Calycosin (CA) is a flavonoid natural product that may effectively treats acute myocardial infarction (AMI), but its mechanism is unclear.

Methods

Targets related to AMI and CA were identified using the GEO database, SwissTargetPrediction, PharmMapper and literature searches. Protein-protein interactions analysis and Cytoscape were used to screen the core targets of CA for AMI treatment. Enrichment analysis identified biological pathways linked to AMI and potential mechanisms of CA. Immune infiltration analysis was used to explore the role of immune cells in AMI and the correlation between core targets and immune cells.

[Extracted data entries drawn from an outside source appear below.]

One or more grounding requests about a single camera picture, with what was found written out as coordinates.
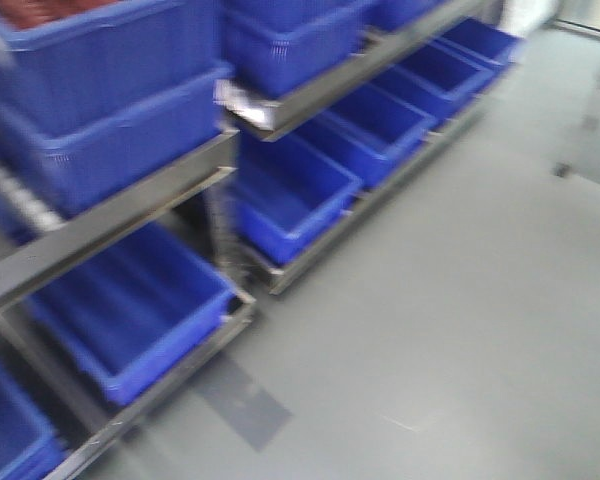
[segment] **storage rack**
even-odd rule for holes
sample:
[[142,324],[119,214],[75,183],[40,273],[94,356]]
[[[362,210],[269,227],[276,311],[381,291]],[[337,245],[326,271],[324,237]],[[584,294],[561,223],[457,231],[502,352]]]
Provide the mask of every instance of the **storage rack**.
[[68,458],[48,479],[75,478],[82,472],[244,330],[251,322],[255,299],[238,289],[222,326],[122,409],[112,409],[92,385],[85,384],[74,366],[58,357],[17,302],[197,194],[205,196],[215,261],[227,276],[240,282],[237,267],[241,262],[229,258],[236,252],[232,219],[223,206],[225,181],[235,171],[237,135],[237,130],[225,128],[169,166],[66,222],[0,164],[1,197],[42,235],[17,249],[0,231],[0,350],[16,353],[43,382],[36,388],[44,389],[70,413],[67,425],[66,419],[54,418],[54,412],[48,412],[61,434],[65,429],[62,437],[74,436],[76,426],[83,432],[73,442]]
[[188,198],[218,186],[235,171],[237,135],[235,129],[225,130],[0,261],[0,312]]
[[295,280],[315,265],[322,255],[336,246],[340,240],[346,238],[362,219],[386,202],[400,186],[464,132],[484,111],[485,104],[491,98],[493,90],[504,81],[504,78],[499,79],[487,90],[478,94],[471,104],[445,122],[438,130],[430,132],[424,145],[414,157],[399,167],[380,187],[359,195],[357,201],[351,209],[345,212],[340,222],[318,238],[293,262],[282,267],[276,267],[254,248],[245,247],[244,250],[249,260],[251,273],[266,285],[270,294],[279,295],[283,293]]
[[476,15],[490,3],[492,0],[448,0],[396,32],[369,32],[362,52],[279,100],[264,98],[235,81],[225,80],[225,107],[256,136],[275,141],[462,17]]
[[[272,101],[238,83],[222,81],[221,96],[225,107],[233,118],[261,139],[274,141],[416,50],[461,17],[475,15],[490,3],[491,0],[448,0],[397,32],[371,31],[362,53],[353,55],[342,65],[280,100]],[[479,95],[444,128],[431,133],[415,158],[396,171],[379,189],[363,194],[346,217],[292,264],[284,268],[274,267],[254,250],[245,248],[250,271],[266,283],[271,293],[284,291],[362,218],[452,142],[477,117],[488,96],[488,92]],[[237,131],[227,128],[218,137],[170,166],[76,219],[55,224],[50,228],[53,231],[20,249],[14,251],[0,234],[0,338],[33,368],[84,431],[73,445],[71,455],[48,475],[47,480],[75,478],[143,415],[238,335],[250,321],[255,300],[246,292],[239,291],[230,315],[214,335],[183,358],[131,406],[117,411],[103,407],[101,401],[93,398],[89,388],[75,378],[75,372],[54,357],[16,304],[80,262],[200,193],[207,198],[217,263],[230,277],[241,281],[242,260],[236,257],[235,239],[230,231],[231,219],[221,204],[223,180],[235,171],[233,158],[236,148]],[[8,197],[8,192],[0,193]],[[18,209],[13,199],[9,200]],[[27,212],[20,213],[27,217]]]

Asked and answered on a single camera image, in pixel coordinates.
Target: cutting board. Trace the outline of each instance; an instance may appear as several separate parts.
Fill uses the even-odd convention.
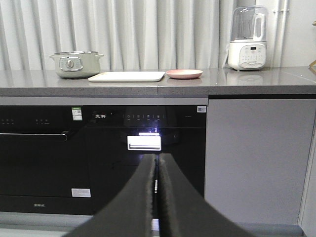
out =
[[[160,81],[165,72],[105,72],[89,78],[90,82]]]

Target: pink plate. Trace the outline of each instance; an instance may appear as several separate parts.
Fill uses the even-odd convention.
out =
[[[166,74],[175,79],[193,79],[201,76],[203,71],[196,69],[175,69],[167,71]]]

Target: barcode sticker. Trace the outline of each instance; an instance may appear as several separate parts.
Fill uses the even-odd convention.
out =
[[[198,113],[206,113],[206,106],[198,106],[197,112]]]
[[[72,107],[73,120],[82,120],[81,107]]]
[[[71,189],[74,198],[90,198],[90,189]]]

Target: oven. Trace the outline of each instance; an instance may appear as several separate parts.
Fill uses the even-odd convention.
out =
[[[93,215],[148,153],[203,196],[205,137],[205,105],[1,106],[0,211]]]

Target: gray cabinet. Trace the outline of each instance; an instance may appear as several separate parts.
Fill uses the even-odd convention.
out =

And further validated in AMI rats with ligated left anterior descending.

Results

Bioinformatics identified relevant targets and biological mechanisms of AMI, and network pharmacology revealed 31 potential targets affected by CA, with NLRP3, IL-18, IL-1β, MMP9, and TLR4 as core targets. Enrichment analysis demonstrated the biological roles of these potential targets and NLRP3, IL1β and IL18 were selected for further analysis. Immune infiltration analysis showed that both NLRP3 and IL-1β were closely associated with monocytes, mast cells activated and neutrophils, and IL-18 was closely associated with monocytes. CA exerted cardioprotective effects in AMI rats by inhibiting NLRP3 inflammasome activation and reducing IL-18 and IL-1β levels, improving cardiac function and attenuating myocardial injury and fibrosis.

Conclusion

CA effectively protects cardiac function and mitigates myocardial injury in post-AMI rats, probably through NLRP3 inflammasome inhibition.